EXERCISE:
Using "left" as the search string, find the matching lines below and copy them.

.....

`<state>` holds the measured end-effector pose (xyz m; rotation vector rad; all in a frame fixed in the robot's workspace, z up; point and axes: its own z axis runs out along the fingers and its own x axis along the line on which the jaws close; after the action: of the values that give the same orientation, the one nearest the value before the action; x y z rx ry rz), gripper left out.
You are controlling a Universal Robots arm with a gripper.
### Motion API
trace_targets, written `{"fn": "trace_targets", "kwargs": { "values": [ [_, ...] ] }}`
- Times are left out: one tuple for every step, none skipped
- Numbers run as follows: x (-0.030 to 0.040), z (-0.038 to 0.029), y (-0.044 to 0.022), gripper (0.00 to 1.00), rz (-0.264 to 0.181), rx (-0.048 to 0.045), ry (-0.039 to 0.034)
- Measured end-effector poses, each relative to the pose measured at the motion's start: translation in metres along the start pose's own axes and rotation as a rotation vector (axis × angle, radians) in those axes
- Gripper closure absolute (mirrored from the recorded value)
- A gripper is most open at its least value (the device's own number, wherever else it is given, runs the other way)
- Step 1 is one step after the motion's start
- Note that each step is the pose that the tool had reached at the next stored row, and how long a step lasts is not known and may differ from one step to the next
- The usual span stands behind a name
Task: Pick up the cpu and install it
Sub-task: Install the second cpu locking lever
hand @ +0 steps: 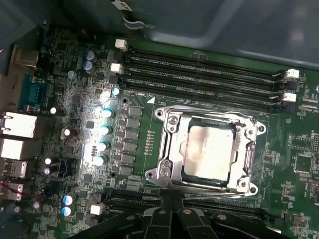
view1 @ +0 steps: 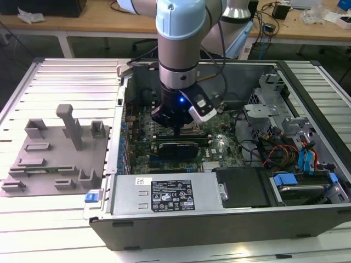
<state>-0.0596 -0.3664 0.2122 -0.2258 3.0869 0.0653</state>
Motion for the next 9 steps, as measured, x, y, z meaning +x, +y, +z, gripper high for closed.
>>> {"fn": "trace_targets", "kwargs": {
  "values": [
    [0.0,0.0007,0.0,0.89,0.003,-0.0007,-0.0002],
    [0.0002,0.0014,0.0,0.89,0.009,-0.0013,-0.0006],
    [0.0005,0.0019,0.0,0.89,0.016,-0.0015,-0.0009],
    [0.001,0.0024,0.0001,0.89,0.025,-0.0019,-0.0014],
    [0.0023,0.0027,0.0004,0.89,0.03,-0.0034,-0.0018],
    [0.0037,0.003,0.0006,0.89,0.036,-0.0059,-0.0025],
    [0.0054,0.0033,0.0009,0.89,0.043,-0.0098,-0.0033],
    [0.0064,0.0035,0.001,0.89,0.047,-0.0125,-0.0038],
    [0.0073,0.0037,0.0012,0.89,0.05,-0.0151,-0.0043]
  ]
}}
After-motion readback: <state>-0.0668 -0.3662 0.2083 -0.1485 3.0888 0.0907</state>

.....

EXERCISE ANSWER:
`<state>` holds the measured end-effector pose (xyz m; rotation vector rad; all in a frame fixed in the robot's workspace, z up; point and axes: its own z axis runs out along the fingers and its own x axis along the line on which the jaws close; after the action: of the values that give the same orientation, the one nearest the value before the action; x y z rx ry rz), gripper left out.
- Times are left out: one tuple for every step, none skipped

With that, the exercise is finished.